■ THE PROBLEM: Write out the whole listing exactly as it stands.

■ GIVEN INFORMATION:
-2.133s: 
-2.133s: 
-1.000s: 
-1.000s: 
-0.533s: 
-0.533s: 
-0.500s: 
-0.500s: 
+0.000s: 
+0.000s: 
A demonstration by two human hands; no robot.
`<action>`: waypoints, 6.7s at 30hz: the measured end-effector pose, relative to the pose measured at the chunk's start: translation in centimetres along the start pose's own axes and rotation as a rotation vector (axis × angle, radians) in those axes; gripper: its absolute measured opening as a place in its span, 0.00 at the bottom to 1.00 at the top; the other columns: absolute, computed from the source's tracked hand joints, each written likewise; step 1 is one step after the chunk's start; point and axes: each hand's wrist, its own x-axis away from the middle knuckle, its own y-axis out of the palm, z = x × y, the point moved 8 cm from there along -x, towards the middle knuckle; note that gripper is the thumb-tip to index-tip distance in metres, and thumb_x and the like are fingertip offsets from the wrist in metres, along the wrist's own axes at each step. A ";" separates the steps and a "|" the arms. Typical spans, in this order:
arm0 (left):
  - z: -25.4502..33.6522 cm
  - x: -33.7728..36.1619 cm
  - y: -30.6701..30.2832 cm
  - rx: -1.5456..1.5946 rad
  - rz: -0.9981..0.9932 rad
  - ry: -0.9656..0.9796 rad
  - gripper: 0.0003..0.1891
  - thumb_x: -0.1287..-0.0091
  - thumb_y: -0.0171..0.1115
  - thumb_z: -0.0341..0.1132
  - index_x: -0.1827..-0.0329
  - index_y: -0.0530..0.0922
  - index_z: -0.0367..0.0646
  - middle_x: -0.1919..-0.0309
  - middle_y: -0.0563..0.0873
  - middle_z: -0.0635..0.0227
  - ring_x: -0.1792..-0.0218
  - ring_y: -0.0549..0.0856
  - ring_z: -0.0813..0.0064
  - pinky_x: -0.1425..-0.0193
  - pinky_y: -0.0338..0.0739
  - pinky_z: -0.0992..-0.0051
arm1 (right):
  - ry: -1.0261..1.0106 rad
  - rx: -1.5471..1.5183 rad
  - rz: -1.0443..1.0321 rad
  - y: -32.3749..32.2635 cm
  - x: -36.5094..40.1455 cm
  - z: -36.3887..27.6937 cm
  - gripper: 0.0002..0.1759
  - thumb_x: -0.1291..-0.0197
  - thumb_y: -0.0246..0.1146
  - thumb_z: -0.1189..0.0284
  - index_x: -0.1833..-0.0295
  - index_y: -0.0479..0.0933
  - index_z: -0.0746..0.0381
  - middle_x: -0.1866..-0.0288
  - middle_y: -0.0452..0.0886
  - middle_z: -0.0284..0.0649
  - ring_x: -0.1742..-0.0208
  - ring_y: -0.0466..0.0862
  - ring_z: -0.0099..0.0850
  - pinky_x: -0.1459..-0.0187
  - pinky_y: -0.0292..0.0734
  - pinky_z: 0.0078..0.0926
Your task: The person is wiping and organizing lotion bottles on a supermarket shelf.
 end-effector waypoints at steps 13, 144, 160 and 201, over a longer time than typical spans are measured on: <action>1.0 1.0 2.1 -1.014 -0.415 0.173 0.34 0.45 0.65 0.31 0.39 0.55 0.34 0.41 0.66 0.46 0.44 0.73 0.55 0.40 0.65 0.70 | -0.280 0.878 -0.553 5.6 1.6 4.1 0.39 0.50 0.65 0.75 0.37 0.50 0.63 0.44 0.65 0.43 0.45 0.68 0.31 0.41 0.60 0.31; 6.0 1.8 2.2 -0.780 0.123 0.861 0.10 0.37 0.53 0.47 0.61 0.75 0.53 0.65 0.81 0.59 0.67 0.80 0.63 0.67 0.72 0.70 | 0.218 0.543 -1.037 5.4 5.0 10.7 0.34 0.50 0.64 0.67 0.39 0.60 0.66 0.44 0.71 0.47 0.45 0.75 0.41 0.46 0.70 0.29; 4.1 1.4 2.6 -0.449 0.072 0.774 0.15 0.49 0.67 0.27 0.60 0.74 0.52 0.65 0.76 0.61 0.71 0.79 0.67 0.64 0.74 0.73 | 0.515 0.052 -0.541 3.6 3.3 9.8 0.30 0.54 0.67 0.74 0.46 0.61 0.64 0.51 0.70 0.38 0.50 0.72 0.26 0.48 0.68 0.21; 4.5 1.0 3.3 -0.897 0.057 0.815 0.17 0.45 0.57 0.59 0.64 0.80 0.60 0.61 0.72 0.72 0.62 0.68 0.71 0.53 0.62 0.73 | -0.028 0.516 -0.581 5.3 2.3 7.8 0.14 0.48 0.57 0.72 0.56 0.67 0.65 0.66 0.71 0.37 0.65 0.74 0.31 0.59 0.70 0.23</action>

■ ANSWER TO THIS TASK:
-2.133s: 
-2.133s: 
-1.000s: 
-1.000s: 
-0.533s: 
-0.533s: 
-0.500s: 
-0.500s: 
+0.000s: 
+0.000s: 
A demonstration by two human hands; no robot.
`<action>`: waypoints, 6.7s at 30hz: the measured end-effector pose, relative to the pose measured at the chunk's start: translation in centimetres along the start pose's own axes and rotation as a rotation vector (axis × angle, radians) in those axes; gripper: its absolute measured opening as a place in its span, 0.00 at the bottom to 1.00 at the top; the other columns: absolute, computed from the source's tracked hand joints, each written likewise; step 1 is one step after the chunk's start; point and axes: each hand's wrist, its own x-axis away from the middle knuckle, its own y-axis out of the palm, z = x × y, the point moved 8 cm from there along -x, towards the middle knuckle; note that gripper is the thumb-tip to index-tip distance in metres, and thumb_x and the like are fingertip offsets from the wrist in metres, along the wrist's own axes at each step. A ";" separates the steps and a "|" the arms. Typical spans, in this order:
arm0 (left):
  - z: -25.4502..33.6522 cm
  - x: -33.7728..36.1619 cm
  - y: -30.6701..30.2832 cm
  - rx: -1.5456..1.5946 rad
  - rz: -0.9981..0.9932 rad
  - ry: -0.9656..0.9796 rad
  - gripper: 0.0003..0.1891
  - thumb_x: -0.1287..-0.0091
  - thumb_y: -0.0171..0.1115
  - thumb_z: -0.0341..0.1132
  - index_x: -0.1827..-0.0329
  - index_y: -0.0530..0.0922
  - index_z: -0.0367..0.0646
  - middle_x: -0.1919..-0.0309
  - middle_y: -0.0563..0.0873
  - middle_z: -0.0635..0.0227
  - ring_x: -0.1792..-0.0218
  - ring_y: -0.0549..0.0856
  - ring_z: -0.0813..0.0064
  - pinky_x: -0.1425..-0.0193
  - pinky_y: -0.0338..0.0739
  - pinky_z: -0.0992..-0.0051
arm1 (right):
  - ry: -1.0261..1.0106 rad
  - rx: -1.5471..1.5183 rad
  - rz: -1.0443..1.0321 rad
  - y: -32.3749..32.2635 cm
  - x: -36.5094..40.1455 cm
  - z: -36.3887..27.6937 cm
  - gripper: 0.0002..0.1759
  - thumb_x: -0.1291..-0.0197
  - thumb_y: -0.0246..0.1146
  - thumb_z: -0.1189..0.0284
  - index_x: -0.1833..-0.0295
  - index_y: -0.0479..0.0933
  - index_z: -0.0746..0.0381
  - middle_x: -0.1866..-0.0288
  - middle_y: -0.0452..0.0886
  - middle_z: -0.0284..0.0649
  - ring_x: -0.1742..-0.0208
  - ring_y: -0.0466..0.0862
  - ring_z: -0.0099..0.0850
  - pinky_x: -0.1459..-0.0187
  - pinky_y: -0.0292..0.0734
  - pinky_z: 0.0078..0.0926
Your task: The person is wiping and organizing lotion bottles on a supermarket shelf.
 end-effector waypoints at steps 13, 144, 160 and 201, over a longer time than typical spans are measured on: <action>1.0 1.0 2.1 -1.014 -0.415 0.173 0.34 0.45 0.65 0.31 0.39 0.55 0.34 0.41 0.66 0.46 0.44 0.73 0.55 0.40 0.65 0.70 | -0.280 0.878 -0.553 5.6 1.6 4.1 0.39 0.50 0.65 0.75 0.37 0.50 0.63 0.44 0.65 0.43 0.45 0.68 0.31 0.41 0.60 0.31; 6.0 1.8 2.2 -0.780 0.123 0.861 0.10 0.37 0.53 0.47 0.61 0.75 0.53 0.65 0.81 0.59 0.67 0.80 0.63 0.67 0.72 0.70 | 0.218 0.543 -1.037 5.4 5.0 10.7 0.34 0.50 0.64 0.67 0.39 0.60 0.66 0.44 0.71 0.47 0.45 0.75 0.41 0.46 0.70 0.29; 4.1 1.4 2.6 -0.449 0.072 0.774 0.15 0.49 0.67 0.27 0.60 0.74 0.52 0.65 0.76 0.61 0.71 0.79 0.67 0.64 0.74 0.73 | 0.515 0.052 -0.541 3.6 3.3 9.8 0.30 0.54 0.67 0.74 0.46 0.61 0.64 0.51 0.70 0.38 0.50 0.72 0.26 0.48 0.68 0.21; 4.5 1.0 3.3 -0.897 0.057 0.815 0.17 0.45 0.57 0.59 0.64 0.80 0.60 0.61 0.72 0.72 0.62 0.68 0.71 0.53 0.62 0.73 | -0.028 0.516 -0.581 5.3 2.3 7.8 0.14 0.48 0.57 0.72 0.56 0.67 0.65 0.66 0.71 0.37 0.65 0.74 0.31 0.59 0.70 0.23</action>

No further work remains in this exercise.